DATA EXCERPT:
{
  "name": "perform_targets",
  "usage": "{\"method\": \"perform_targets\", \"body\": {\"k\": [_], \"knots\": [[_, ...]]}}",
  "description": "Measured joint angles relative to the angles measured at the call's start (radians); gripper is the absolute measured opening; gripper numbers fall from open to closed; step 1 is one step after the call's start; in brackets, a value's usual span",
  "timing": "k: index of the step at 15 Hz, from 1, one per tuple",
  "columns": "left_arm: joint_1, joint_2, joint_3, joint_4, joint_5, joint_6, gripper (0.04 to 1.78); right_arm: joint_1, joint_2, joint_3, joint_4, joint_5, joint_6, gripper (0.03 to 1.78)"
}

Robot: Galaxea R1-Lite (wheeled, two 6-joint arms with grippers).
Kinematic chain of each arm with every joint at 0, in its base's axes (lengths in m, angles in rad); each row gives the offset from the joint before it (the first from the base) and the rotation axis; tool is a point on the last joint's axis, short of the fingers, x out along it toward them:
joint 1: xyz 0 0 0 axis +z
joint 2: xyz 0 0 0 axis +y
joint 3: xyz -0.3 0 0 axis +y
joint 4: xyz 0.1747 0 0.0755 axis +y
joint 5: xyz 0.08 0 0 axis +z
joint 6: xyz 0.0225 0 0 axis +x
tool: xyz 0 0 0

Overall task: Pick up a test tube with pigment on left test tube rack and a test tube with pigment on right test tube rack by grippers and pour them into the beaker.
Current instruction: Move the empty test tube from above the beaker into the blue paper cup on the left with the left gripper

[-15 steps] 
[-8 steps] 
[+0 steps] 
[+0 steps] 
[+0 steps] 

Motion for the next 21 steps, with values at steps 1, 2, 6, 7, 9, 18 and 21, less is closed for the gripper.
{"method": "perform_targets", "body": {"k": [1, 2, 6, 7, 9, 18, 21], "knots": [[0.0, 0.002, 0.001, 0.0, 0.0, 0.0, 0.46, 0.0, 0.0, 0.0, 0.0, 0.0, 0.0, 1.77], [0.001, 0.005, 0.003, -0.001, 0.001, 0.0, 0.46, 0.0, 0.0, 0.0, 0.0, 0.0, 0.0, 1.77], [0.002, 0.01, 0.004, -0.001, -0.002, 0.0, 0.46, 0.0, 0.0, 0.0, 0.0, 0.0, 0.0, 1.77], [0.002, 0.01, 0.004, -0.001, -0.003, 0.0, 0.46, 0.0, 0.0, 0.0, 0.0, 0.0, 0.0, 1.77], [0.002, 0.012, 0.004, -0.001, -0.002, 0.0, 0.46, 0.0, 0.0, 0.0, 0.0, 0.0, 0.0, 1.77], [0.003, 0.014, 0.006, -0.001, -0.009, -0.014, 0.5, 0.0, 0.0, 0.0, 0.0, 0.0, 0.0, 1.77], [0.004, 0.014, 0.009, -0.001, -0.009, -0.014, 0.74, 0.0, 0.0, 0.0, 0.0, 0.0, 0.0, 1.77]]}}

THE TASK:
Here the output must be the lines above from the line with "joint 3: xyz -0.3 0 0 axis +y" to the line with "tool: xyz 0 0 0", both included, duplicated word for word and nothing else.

EXERCISE RESPONSE:
joint 3: xyz -0.3 0 0 axis +y
joint 4: xyz 0.1747 0 0.0755 axis +y
joint 5: xyz 0.08 0 0 axis +z
joint 6: xyz 0.0225 0 0 axis +x
tool: xyz 0 0 0

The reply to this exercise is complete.